Comment by andix

1 month ago

The title should be: Why measuring developer productivity by story points is bad.

I was once part of a team that had a zero-storypoints developer too, let's call him Zero. He always refused to get any stories assigned during planning, his goal was always zero. He felt responsible for delivering all the planned stories and helped the people who struggled. He often came to me and told me to help someone on a specific task, because it was too much for him to help everyone.

This was well understood by management though. Zero took a 4-6 week vacation every year, and management always pushed important releases back if Zero was not there. The team could've done it without him, and it might've been better for the team not to have Zero around for all important releases. But management was scared something could go terribly wrong without him.

Wouldn't Zero be a hero in disguise, then?

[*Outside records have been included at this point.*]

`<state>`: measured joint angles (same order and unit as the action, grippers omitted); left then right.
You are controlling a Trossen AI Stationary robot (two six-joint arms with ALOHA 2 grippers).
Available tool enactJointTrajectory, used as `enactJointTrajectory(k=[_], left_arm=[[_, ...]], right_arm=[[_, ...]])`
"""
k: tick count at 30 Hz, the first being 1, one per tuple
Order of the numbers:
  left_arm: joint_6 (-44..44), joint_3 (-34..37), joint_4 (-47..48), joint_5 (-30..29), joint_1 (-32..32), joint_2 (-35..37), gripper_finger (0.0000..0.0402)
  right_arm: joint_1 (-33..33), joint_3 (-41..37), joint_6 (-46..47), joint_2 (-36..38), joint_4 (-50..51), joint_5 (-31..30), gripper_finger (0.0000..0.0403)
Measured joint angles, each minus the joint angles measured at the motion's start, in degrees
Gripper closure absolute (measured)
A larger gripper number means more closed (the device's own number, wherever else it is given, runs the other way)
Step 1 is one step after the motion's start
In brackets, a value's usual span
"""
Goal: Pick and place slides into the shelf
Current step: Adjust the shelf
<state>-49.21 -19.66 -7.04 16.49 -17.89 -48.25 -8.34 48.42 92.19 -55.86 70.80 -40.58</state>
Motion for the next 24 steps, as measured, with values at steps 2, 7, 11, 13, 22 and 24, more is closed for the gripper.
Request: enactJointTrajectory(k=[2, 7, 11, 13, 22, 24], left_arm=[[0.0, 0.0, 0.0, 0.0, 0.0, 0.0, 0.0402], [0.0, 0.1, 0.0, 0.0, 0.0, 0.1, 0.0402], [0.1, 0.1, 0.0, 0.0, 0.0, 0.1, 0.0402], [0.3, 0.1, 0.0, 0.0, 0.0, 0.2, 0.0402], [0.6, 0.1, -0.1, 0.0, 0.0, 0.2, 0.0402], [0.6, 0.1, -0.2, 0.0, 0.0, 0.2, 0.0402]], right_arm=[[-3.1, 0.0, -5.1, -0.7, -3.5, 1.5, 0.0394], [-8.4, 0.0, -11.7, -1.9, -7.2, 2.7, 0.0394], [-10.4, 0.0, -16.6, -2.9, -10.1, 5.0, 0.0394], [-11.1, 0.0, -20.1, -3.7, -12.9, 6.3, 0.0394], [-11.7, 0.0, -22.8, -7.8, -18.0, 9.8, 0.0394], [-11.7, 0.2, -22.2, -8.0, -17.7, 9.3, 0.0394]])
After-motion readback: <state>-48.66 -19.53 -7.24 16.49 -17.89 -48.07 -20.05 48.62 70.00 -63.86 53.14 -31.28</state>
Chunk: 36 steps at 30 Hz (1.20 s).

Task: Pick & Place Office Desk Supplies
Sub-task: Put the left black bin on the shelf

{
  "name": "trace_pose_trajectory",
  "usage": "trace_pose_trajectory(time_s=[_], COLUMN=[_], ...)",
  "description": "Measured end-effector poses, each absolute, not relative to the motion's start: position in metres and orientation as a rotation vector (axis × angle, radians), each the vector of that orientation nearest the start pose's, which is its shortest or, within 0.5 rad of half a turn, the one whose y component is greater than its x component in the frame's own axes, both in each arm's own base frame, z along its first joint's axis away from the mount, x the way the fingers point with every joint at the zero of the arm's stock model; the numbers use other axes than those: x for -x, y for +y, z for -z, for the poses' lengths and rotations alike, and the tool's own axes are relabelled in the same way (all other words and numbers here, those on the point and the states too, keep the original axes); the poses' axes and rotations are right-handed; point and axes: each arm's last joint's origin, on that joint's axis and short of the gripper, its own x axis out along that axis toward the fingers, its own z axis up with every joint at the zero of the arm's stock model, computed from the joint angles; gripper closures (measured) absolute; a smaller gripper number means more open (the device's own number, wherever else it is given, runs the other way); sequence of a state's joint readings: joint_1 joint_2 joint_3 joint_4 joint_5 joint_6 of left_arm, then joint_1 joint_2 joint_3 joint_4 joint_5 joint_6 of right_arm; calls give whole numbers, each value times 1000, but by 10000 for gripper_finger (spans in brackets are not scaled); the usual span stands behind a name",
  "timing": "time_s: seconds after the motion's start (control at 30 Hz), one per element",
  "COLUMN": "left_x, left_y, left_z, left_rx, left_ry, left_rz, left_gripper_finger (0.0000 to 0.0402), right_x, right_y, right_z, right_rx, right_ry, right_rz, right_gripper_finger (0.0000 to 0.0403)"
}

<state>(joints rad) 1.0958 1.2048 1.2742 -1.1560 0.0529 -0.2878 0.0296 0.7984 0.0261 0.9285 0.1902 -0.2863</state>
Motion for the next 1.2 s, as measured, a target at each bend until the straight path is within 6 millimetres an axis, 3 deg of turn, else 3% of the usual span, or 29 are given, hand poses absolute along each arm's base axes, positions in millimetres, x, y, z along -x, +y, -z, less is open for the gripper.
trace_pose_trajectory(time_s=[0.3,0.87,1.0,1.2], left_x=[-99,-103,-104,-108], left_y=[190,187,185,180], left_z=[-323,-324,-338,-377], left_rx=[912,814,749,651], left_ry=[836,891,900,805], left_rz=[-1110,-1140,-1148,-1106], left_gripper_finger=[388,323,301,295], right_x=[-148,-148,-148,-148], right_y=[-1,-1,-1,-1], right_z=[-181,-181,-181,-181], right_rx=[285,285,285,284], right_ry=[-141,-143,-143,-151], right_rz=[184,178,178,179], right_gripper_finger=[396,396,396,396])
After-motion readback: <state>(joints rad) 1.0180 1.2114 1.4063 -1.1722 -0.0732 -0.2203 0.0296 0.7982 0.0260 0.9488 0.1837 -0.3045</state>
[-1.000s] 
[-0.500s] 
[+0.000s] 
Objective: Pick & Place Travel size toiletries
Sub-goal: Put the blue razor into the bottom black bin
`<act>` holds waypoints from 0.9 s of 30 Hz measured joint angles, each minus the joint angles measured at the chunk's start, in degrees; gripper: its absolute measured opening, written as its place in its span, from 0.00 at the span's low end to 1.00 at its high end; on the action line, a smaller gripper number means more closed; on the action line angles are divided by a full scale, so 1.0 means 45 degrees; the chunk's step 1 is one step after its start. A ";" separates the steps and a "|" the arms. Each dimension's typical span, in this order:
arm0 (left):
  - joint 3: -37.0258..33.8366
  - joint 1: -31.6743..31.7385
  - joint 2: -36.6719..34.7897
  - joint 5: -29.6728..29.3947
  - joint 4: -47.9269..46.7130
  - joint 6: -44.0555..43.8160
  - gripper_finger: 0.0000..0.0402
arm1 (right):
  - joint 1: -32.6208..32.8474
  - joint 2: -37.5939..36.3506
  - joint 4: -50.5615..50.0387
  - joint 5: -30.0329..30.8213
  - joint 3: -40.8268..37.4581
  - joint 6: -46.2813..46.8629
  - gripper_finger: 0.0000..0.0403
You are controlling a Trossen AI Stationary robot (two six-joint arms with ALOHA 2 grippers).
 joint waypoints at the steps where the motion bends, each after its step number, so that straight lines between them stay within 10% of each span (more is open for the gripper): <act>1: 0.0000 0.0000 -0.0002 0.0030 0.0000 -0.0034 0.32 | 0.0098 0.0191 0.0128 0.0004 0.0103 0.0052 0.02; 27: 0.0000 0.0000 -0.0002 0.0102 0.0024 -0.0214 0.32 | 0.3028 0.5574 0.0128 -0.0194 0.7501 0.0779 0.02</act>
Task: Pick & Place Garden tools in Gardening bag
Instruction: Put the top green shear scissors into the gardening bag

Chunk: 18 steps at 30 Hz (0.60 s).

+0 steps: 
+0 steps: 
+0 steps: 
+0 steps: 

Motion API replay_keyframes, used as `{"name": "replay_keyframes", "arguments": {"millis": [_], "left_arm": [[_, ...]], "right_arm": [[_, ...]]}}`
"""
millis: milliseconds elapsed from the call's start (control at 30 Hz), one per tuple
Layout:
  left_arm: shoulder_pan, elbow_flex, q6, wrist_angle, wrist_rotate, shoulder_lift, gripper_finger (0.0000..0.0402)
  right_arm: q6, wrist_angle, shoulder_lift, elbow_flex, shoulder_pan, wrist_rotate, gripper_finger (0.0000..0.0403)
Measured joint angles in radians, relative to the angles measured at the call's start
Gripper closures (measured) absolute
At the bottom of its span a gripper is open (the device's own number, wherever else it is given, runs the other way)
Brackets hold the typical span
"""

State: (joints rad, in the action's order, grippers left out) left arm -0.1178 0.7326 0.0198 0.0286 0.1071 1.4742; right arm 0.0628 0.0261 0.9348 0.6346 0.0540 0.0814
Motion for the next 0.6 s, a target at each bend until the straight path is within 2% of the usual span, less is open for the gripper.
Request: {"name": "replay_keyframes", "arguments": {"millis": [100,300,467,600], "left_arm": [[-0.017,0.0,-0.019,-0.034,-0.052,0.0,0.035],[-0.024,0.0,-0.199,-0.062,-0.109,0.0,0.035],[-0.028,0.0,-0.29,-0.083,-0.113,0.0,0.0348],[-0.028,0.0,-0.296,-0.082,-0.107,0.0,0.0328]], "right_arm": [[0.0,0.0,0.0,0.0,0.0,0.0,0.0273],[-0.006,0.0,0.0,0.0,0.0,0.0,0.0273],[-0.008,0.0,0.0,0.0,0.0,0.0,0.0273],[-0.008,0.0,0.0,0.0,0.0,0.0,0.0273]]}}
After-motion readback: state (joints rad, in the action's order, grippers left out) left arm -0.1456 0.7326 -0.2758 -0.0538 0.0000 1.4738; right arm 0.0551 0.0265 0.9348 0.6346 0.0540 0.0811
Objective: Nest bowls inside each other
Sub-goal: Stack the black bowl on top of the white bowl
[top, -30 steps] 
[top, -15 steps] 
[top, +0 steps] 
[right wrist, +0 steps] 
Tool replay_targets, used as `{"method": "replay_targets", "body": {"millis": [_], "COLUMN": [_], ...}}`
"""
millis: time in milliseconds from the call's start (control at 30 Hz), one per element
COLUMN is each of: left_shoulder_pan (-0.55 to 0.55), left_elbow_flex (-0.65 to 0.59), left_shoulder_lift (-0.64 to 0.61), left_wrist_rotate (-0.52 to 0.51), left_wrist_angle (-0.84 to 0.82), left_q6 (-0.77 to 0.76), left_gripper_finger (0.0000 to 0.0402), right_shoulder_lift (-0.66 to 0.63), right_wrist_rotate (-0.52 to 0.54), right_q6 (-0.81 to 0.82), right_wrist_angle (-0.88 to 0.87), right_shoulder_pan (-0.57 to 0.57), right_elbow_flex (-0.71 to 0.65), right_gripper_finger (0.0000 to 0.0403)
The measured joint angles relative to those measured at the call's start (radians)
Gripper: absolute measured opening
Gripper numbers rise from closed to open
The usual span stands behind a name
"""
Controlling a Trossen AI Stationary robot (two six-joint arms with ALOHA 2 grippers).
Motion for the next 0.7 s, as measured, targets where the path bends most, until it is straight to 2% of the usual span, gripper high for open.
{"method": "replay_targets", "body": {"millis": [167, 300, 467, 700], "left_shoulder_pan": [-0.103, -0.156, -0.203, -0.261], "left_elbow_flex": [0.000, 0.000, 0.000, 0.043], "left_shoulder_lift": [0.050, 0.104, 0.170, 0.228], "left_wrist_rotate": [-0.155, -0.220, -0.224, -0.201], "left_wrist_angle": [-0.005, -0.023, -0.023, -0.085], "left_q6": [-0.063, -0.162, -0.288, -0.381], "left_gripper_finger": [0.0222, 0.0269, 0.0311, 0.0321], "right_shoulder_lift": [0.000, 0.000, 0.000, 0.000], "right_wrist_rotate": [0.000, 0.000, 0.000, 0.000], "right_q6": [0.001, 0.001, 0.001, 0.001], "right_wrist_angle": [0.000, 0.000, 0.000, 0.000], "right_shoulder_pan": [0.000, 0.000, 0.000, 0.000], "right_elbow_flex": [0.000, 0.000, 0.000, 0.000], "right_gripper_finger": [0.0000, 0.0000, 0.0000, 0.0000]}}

When I hear stories about Tim or Zero, it makes sense... with the caveat of whether they are actually transferring knowledge to teammates, and whether the other team members are capable of taking over the function of Tim/Zero. If not, then Zero is just covering for low performers, and your bus factor is still a liability.

  • In Zero's case, it sounds more like there is knowledge transfer but there's this cult of personality from management's perspective. Almost the opposite of Tim.

    It can be scary, but you gotta pass the torch at some point and accept there will be turbulence compared to Zero smoothing out the landing. That's how you get future Zeros/Tims who very likely had their own turbulence to handle.